Climate Activists Granted the Right Livelihood Award
Indigenous lawyer Julian Aguon from the Pacific island of Guam and the student organisation Pacific Islands Students Fighting Climate Change (PISFCC) have been awarded the 2025 Right Livelihood Award, also known as the Alternative Nobel Prize.
Text: Marika Griehsel
Motivering lyder:
”För att ha tagit uppmaningen om klimaträttvisa till den Internationella domstolen ICJ och därmed gjort överlevnad till en fråga om rättigheter samt klimatåtgärder till ett juridiskt ansvar.”

Deep Sea Reporter har nyligen besökt Marshallöarna i Stilla havet där befolkningen lever i frontlinjen av klimatkrisen.

Elson Kelen, a local leader in the Marshall Islands who lives in the capital Majuro, describes how the sea that provides food and cultural identity now also enables a very uncertain future. ‘We are facing an unknown future.’
“The Ssea that we depend on so much is the same sea that is creeping closer and closer to our living rooms. People in rich and powerful nations will probably see climate change, but in this country, we are living it.”

Elson Kelen, local leader in the Marshall Islands. Photo: Simon Stanford
It is estimated that at least 300 million people will be threatened by the consequences of rising sea levels by 2050–2100. These are mainly people living in low-lying areas who are at risk of flooding, loss of land, saltwater intrusion and damage to infrastructure and ecosystems.

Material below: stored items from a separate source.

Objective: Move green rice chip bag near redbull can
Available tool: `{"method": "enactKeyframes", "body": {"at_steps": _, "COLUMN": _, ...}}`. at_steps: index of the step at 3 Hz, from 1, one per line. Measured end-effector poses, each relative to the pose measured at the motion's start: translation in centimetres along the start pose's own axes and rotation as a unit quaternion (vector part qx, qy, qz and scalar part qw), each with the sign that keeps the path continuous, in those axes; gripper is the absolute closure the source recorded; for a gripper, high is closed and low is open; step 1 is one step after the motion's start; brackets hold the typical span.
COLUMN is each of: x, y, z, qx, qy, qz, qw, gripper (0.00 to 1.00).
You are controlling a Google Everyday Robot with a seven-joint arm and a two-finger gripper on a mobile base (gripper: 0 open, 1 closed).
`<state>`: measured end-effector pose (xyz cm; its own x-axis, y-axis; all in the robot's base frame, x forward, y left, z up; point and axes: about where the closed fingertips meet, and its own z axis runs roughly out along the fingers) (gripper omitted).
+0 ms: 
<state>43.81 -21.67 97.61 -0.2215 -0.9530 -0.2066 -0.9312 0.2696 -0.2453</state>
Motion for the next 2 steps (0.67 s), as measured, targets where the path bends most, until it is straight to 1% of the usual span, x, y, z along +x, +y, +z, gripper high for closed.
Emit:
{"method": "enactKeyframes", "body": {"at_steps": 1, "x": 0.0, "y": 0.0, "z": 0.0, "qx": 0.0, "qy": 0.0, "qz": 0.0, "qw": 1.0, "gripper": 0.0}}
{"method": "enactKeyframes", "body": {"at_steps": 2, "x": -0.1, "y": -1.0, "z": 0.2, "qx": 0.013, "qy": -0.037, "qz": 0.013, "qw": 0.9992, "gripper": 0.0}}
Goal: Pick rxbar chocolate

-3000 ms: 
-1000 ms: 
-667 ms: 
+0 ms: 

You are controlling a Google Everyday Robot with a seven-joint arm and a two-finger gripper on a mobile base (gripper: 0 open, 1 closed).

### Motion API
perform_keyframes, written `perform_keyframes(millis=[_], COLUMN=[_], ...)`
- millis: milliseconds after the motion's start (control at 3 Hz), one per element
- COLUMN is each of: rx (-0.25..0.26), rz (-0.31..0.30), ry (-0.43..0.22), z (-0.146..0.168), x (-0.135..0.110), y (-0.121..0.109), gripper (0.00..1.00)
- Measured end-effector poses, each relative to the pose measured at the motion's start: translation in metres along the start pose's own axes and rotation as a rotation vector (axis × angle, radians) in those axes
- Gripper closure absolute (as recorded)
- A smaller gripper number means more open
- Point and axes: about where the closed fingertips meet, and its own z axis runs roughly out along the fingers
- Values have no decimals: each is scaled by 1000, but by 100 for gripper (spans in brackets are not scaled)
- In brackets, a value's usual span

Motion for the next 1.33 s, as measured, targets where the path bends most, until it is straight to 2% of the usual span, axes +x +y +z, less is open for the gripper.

Pacific Islands Students Fighting Climate Change (PISFCC) is a student organisation that took the climate crisis to the International Court of Justice (ICJ) on behalf of the planet and humanity.
The organisation was founded in 2019 by 27 law students who designed the campaign in a classroom at the University of the South Pacific in Vanuatu.

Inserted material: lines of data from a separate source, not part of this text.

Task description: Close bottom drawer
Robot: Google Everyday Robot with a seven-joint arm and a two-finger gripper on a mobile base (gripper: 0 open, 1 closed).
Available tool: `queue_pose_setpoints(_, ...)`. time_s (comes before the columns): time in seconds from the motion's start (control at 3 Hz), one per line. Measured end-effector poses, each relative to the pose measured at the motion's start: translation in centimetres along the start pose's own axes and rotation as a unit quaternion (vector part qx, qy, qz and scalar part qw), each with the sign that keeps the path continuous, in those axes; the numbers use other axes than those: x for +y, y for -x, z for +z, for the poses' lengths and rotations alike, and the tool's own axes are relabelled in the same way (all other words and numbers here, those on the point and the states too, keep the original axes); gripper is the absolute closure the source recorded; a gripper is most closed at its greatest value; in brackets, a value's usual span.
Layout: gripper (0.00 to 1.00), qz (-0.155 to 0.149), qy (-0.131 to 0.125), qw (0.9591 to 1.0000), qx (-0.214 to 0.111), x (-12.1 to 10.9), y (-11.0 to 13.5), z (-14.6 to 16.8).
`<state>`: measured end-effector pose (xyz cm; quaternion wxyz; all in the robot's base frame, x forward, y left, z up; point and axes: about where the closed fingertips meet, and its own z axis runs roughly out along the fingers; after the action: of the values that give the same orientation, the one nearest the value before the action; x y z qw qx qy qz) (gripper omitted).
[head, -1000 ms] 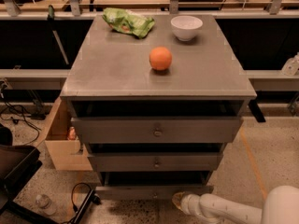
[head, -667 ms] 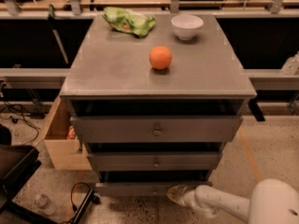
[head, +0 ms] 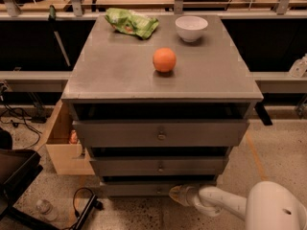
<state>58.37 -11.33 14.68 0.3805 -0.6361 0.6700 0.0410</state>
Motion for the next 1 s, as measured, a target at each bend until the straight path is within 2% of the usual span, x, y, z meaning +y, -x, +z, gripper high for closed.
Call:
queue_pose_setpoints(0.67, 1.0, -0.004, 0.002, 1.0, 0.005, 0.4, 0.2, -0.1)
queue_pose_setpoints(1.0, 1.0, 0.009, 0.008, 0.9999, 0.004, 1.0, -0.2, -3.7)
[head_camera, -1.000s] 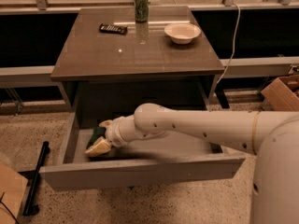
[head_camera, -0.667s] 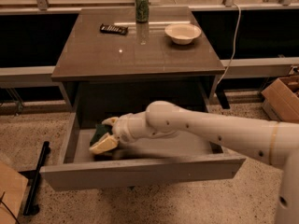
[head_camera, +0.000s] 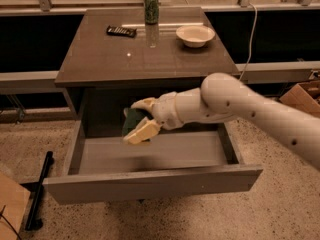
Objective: Pick sponge from top drawer and place on counter
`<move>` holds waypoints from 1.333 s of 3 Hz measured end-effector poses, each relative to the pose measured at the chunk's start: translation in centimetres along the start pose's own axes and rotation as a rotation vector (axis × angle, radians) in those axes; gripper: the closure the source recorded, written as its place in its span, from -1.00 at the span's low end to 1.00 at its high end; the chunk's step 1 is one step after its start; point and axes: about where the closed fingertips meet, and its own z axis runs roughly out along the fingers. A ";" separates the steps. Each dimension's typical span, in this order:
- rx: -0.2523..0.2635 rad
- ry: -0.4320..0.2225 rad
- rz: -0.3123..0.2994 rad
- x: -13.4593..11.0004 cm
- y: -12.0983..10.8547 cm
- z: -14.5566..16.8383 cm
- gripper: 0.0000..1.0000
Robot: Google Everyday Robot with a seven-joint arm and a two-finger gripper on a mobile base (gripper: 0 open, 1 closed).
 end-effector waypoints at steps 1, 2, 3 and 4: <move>0.014 0.073 -0.102 -5.1 -1.4 -6.8 1.00; 0.028 0.159 -0.163 -9.2 -4.0 -11.8 1.00; 0.024 0.227 -0.171 -10.7 -8.0 -13.1 1.00; 0.056 0.205 -0.215 -13.9 -9.5 -14.0 1.00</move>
Offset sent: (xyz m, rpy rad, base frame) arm 0.0490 -0.1110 0.2338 -0.2944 -0.2042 0.0361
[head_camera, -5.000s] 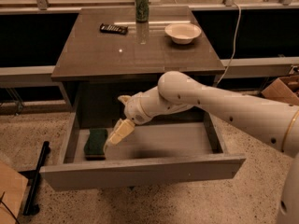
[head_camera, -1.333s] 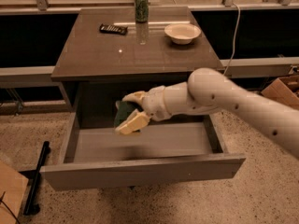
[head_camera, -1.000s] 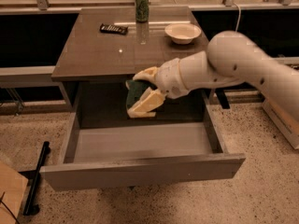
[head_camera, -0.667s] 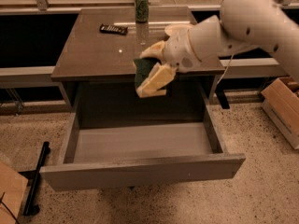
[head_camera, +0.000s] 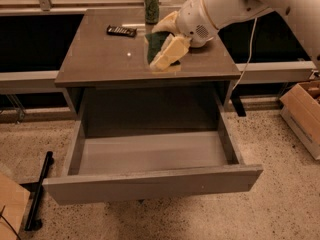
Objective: Pick sponge from top drawer and place on counter
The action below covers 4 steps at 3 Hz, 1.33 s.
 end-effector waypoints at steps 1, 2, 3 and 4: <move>0.009 0.035 0.027 0.8 0.0 0.7 1.00; 0.136 0.099 0.109 3.2 -2.2 0.8 1.00; 0.294 0.073 0.160 4.2 -6.5 0.7 1.00; 0.394 0.022 0.204 4.5 -10.8 1.7 1.00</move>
Offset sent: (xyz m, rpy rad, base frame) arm 0.0664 -0.0426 -0.0211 -0.0365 -0.0622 -0.4189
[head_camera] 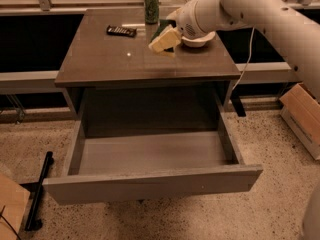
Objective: Pick sponge from top drawer and place on counter
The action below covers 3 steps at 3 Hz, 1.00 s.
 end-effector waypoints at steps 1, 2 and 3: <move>0.039 -0.058 0.065 0.4 -2.4 3.4 0.63; 0.021 -0.099 0.113 1.1 -3.3 6.9 0.17; -0.022 -0.134 0.161 1.8 -3.5 9.4 -0.30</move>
Offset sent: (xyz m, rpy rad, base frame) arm 0.1035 0.0283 -0.0526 0.2232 0.0282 -0.0388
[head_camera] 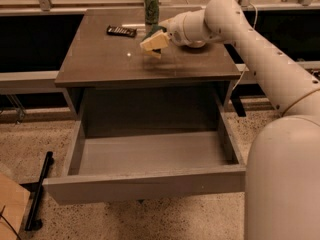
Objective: Pick sponge from top drawer and place on counter
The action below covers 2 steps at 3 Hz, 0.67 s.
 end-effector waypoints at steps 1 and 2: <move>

For them, climate change was not an abstract concept: in the Pacific, cyclones devastate economies, rising seas drive families from their homes and salt water destroys crops.

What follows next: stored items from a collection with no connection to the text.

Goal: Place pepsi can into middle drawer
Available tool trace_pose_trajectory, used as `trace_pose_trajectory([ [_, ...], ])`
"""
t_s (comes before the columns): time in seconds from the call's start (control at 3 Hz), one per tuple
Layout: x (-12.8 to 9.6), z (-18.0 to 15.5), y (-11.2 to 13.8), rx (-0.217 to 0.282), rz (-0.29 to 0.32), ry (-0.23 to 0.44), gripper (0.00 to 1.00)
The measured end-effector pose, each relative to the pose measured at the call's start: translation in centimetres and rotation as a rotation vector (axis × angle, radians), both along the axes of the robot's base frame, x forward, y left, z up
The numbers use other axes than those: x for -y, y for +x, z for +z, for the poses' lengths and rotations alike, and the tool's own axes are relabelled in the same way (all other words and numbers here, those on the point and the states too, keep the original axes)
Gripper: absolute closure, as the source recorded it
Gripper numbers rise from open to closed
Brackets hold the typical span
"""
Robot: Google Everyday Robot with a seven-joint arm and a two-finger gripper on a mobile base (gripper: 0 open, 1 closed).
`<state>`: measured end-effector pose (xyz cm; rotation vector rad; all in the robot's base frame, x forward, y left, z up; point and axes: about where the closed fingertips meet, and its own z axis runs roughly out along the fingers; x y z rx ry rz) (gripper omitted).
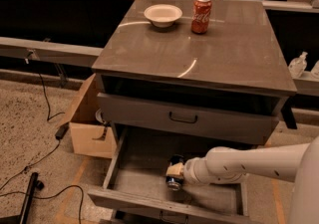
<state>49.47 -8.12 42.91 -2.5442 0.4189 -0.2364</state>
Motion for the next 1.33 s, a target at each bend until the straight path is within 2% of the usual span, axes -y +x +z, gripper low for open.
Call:
trace_pose_trajectory([
  [0.33, -0.3, -0.6, 0.7, 0.004, -0.001, 0.0, 0.13],
  [0.67, -0.2, -0.8, 1.0, 0.006, -0.024, -0.005, 0.0],
  [1.0, 1.9, 0.5, 1.3, 0.034, -0.071, -0.036, 0.16],
  [1.33, 5.1, 3.6, 1.1, 0.077, -0.12, -0.09, 0.39],
])
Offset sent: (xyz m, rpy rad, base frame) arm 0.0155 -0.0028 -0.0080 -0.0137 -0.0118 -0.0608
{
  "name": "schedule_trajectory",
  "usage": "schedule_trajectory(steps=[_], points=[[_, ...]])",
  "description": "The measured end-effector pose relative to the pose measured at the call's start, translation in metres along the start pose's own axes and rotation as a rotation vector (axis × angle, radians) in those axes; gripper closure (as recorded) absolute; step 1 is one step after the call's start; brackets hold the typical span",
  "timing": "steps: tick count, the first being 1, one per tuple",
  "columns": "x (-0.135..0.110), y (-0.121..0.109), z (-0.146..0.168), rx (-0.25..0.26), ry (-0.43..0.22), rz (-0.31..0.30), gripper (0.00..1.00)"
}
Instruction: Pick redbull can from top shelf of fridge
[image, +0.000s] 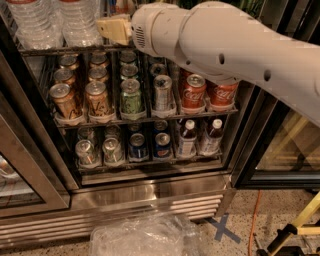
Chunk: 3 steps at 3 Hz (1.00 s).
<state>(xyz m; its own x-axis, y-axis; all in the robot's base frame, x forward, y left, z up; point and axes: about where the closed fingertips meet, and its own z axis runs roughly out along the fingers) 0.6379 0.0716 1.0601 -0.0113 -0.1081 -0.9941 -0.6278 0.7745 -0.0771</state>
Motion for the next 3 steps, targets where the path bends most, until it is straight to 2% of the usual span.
schedule_trajectory(steps=[1, 3], points=[[0.0019, 0.0026, 0.0034, 0.0, 0.002, 0.011, 0.48], [0.0031, 0.0017, 0.0099, 0.005, -0.006, 0.052, 0.94]])
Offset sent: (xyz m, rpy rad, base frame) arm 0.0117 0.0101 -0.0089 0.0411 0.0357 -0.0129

After six years of campaigning, the PISFCC’s work, as part of a global movement centred on human rights, culminated in a historic victory at the International Court of Justice (ICJ) in July 2025.
The court issued an advisory opinion confirming that states have binding legal obligations to prevent climate damage, protect human rights, provide compensation, and ensure the ability of present and future generations to live.
The ruling was a breakthrough in international law and opened a new path for climate justice globally.
The core of the students’ strategy was to collect testimonies from around the Pacific Islands, one of the regions least responsible for climate change but already paying the highest price.
By bringing these testimonies of loss, resilience and demands for justice into international law, PISFCC ensured that real stories from the front line shaped the ICJ’s decision.
PISFCC shares the 2025 Right Livelihood Award with Chamorro lawyer and author Julian Aguon, whose legal team drove the case forward.